Falls kein Nachkomme zu ermitteln ist, der die Kosten zu übernehmen hat, ist das Gesundheitsamt zuständig, da nach deutschem Recht eine Bestattung erfolgen muss.

Wird das Erbe ausgeschlagen, sind zwar grundsätzlich keine Bestattungskosten zu zahlen.

Ist der Erbe allerdings nächster Angehöriger - siehe oben - und in dieser Eigenschaft im Rahmen der durch das Bestattungsgesetz geregelten Totenfürsorge bestattungspflichtig, trifft ihn als Bestattungspflichtigen "zunächst" die Zahlungspflicht gegenüber dem Bestatter und der Friedhofsverwaltung, wie hier in BW und den meisten anderen Ländern.

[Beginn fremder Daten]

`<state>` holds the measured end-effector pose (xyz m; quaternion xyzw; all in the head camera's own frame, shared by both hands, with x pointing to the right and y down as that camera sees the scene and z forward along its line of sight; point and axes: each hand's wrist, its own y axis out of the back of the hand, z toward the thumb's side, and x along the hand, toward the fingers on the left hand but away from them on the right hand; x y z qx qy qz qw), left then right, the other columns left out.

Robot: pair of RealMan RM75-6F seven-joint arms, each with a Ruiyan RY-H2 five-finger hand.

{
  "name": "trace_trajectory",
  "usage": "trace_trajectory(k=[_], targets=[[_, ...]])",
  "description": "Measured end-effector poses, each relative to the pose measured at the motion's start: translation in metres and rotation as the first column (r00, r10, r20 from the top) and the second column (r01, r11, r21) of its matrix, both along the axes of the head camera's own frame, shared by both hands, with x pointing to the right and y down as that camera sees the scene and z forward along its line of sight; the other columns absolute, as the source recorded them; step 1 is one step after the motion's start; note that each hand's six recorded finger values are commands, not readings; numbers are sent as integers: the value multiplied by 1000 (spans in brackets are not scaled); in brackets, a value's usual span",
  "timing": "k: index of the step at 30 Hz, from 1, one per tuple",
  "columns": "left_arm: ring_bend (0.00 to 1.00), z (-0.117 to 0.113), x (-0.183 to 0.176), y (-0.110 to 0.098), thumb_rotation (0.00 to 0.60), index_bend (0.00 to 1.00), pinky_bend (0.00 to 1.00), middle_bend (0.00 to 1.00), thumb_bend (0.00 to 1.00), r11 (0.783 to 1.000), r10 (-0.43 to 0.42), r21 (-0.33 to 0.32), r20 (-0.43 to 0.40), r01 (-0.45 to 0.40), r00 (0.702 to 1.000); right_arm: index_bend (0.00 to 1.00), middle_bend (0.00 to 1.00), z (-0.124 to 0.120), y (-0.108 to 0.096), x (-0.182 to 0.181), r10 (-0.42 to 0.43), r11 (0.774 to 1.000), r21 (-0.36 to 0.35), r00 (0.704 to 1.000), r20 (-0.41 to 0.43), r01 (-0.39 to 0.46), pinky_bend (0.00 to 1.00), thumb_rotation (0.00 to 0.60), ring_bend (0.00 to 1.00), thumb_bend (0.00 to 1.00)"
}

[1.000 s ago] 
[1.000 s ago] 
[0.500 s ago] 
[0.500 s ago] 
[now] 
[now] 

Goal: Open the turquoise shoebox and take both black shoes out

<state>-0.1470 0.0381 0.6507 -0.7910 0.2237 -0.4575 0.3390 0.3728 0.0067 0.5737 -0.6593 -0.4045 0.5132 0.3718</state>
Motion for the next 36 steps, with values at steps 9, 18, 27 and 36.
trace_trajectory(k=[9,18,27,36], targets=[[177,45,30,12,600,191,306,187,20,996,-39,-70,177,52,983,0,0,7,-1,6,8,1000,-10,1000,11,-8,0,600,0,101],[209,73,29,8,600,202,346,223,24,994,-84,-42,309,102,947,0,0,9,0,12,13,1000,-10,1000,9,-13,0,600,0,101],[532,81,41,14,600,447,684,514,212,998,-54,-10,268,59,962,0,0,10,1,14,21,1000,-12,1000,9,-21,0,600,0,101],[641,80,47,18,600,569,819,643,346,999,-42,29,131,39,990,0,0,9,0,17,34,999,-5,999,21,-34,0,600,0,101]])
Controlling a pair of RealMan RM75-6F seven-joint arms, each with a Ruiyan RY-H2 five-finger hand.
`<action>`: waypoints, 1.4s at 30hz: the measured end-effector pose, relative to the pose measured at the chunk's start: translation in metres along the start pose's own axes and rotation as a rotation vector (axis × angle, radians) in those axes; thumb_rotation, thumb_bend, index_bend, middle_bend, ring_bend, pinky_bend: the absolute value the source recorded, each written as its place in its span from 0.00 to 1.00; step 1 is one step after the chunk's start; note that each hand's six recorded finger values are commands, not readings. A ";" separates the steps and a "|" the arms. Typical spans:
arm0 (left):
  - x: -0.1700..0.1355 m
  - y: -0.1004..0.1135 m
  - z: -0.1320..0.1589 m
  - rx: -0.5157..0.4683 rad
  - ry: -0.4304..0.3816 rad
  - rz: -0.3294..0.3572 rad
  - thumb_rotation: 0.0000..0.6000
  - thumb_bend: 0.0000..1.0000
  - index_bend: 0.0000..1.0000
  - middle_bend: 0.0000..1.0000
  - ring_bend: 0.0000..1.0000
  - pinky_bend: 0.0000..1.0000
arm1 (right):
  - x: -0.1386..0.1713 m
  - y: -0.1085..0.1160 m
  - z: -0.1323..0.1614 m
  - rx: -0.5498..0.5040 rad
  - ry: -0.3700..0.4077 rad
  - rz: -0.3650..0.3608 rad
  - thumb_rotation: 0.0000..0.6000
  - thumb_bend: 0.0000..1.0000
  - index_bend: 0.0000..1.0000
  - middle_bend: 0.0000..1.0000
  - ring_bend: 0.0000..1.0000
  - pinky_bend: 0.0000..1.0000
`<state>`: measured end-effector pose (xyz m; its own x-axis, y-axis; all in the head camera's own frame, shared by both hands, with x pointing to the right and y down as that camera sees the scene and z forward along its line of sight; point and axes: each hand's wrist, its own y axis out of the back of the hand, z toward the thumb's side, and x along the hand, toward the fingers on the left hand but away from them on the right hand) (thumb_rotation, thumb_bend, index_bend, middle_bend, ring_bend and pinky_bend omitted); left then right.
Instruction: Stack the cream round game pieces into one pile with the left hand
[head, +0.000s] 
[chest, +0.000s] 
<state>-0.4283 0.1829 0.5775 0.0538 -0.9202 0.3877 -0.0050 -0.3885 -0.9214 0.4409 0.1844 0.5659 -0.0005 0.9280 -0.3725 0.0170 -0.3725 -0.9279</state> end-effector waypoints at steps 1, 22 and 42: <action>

Findet sich kein anderer Zahlungspflichtiger, verbleiben die Bestattungskosten beim Bestattungspflichtigen.

Es kommt also darauf an,

- ob hier noch andere Erben (oder andere staatliche Leistungsträger) gefunden werden können, die vorrangig zu leisten haben;

- ob es Ihnen und Ihrer Mutter finanziell zumutbar ist, die Bestattungskosten zu tragen.

Beides ist daher jetzt zu prüfen.

Gerne können Sie sich nochmals an mich wenden, falls Sie eine weitere Beratung/Vertretung wünschen (eine hier gezahlte Erstberatung würde Ihnen dabei angerechnet und gutgeschrieben werden).

Ich hoffe, Ihnen damit schon weitergeholfen zu haben und wünsche Ihnen noch einen schönen Tag.